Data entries
════

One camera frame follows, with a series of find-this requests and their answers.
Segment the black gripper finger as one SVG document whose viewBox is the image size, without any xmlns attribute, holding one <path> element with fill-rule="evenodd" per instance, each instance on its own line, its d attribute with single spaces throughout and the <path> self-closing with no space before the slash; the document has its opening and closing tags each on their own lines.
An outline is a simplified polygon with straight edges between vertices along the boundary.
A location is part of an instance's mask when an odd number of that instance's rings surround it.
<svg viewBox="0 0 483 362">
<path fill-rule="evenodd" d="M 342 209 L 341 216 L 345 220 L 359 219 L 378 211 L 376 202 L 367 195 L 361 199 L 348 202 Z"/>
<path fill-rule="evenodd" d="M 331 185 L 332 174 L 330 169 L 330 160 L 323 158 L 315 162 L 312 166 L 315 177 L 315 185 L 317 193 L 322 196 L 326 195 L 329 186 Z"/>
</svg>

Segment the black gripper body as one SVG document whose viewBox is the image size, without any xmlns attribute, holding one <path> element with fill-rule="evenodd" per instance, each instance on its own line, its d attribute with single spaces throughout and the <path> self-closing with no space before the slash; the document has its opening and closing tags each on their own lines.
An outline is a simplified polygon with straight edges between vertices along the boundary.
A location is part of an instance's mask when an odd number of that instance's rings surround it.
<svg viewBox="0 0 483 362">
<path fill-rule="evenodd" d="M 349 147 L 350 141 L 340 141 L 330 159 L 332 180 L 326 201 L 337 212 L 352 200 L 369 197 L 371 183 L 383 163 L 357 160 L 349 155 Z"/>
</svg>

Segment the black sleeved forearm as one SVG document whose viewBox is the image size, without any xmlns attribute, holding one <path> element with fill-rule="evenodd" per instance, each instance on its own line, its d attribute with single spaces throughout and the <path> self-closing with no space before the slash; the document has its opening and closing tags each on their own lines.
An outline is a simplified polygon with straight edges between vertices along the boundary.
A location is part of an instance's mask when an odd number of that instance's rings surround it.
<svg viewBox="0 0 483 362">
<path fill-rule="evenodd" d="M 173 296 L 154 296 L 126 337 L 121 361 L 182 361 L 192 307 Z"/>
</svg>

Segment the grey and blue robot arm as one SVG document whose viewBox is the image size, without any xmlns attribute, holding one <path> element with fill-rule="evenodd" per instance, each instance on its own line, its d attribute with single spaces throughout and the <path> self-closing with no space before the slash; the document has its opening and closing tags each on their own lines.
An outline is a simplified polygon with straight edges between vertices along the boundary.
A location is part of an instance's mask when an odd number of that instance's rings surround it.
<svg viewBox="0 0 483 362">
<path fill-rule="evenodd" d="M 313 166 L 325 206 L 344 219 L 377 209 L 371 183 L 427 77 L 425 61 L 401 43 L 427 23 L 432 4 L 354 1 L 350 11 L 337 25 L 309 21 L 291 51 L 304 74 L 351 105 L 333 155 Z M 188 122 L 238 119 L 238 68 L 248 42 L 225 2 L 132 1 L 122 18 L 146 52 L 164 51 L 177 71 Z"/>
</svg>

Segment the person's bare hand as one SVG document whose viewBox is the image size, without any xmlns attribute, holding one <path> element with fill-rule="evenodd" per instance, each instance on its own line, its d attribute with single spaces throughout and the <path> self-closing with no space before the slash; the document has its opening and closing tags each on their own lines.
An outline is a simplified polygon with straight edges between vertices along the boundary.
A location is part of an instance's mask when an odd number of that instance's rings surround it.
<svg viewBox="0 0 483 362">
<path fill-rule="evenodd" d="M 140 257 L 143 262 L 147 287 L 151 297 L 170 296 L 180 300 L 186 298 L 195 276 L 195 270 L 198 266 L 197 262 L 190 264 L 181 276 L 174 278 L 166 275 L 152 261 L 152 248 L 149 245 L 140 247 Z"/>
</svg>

════

● Aim of the exercise
Set the data above down again in full, exactly as it reads.

● Written response
One camera frame follows, with a series of find-this requests and their answers.
Segment the black gripper finger as one SVG document whose viewBox is the image size, without any xmlns attribute, holding one <path> element with fill-rule="evenodd" per instance, each instance on its own line, its d attribute with single spaces throughout and the <path> self-closing with no space before the slash; the document has its opening and closing tags each on their own lines.
An outline is a simplified polygon with straight edges between vertices along the boundary.
A location is part of an instance's mask when an odd number of that instance's rings surround it.
<svg viewBox="0 0 483 362">
<path fill-rule="evenodd" d="M 342 209 L 341 216 L 345 220 L 359 219 L 378 211 L 376 202 L 367 195 L 361 199 L 348 202 Z"/>
<path fill-rule="evenodd" d="M 331 185 L 332 174 L 330 169 L 330 160 L 323 158 L 315 162 L 312 166 L 315 177 L 315 185 L 317 193 L 322 196 L 326 195 L 329 186 Z"/>
</svg>

Segment the black gripper body as one SVG document whose viewBox is the image size, without any xmlns attribute, holding one <path> element with fill-rule="evenodd" per instance, each instance on its own line, its d attribute with single spaces throughout and the <path> self-closing with no space before the slash; the document has its opening and closing tags each on their own lines.
An outline is a simplified polygon with straight edges between vertices along the boundary.
A location is part of an instance's mask when an odd number of that instance's rings surround it.
<svg viewBox="0 0 483 362">
<path fill-rule="evenodd" d="M 349 147 L 350 141 L 340 141 L 330 159 L 332 180 L 326 201 L 337 212 L 352 200 L 369 197 L 371 183 L 383 163 L 357 160 L 349 155 Z"/>
</svg>

Segment the black sleeved forearm as one SVG document whose viewBox is the image size, without any xmlns attribute, holding one <path> element with fill-rule="evenodd" per instance, each instance on its own line, its d attribute with single spaces throughout and the <path> self-closing with no space before the slash; the document has its opening and closing tags each on their own lines.
An outline is a simplified polygon with straight edges between vertices along the boundary.
A location is part of an instance's mask when an odd number of that instance's rings surround it.
<svg viewBox="0 0 483 362">
<path fill-rule="evenodd" d="M 173 296 L 154 296 L 126 337 L 121 361 L 182 361 L 192 307 Z"/>
</svg>

Segment the grey and blue robot arm as one SVG document whose viewBox is the image size, without any xmlns attribute, holding one <path> element with fill-rule="evenodd" per instance, each instance on its own line, its d attribute with single spaces throughout and the <path> self-closing with no space before the slash; the document has its opening and closing tags each on their own lines.
An outline is a simplified polygon with straight edges between vertices along the boundary.
A location is part of an instance's mask when an odd number of that instance's rings surround it.
<svg viewBox="0 0 483 362">
<path fill-rule="evenodd" d="M 313 166 L 325 206 L 344 219 L 377 209 L 371 183 L 427 77 L 425 61 L 401 43 L 427 23 L 432 4 L 354 1 L 350 11 L 337 25 L 309 21 L 291 51 L 304 74 L 351 105 L 333 155 Z M 188 122 L 238 119 L 238 68 L 248 42 L 225 2 L 132 1 L 122 18 L 146 52 L 164 51 L 177 71 Z"/>
</svg>

Segment the person's bare hand as one SVG document whose viewBox is the image size, without any xmlns attribute, holding one <path> element with fill-rule="evenodd" per instance, each instance on its own line, its d attribute with single spaces throughout and the <path> self-closing with no space before the slash; the document has its opening and closing tags each on their own lines.
An outline is a simplified polygon with straight edges between vertices along the boundary.
A location is part of an instance's mask when an odd number of that instance's rings surround it.
<svg viewBox="0 0 483 362">
<path fill-rule="evenodd" d="M 140 257 L 143 262 L 147 287 L 151 297 L 170 296 L 180 300 L 186 298 L 195 276 L 195 270 L 198 266 L 197 262 L 190 264 L 181 276 L 174 278 L 166 275 L 152 261 L 152 248 L 149 245 L 140 247 Z"/>
</svg>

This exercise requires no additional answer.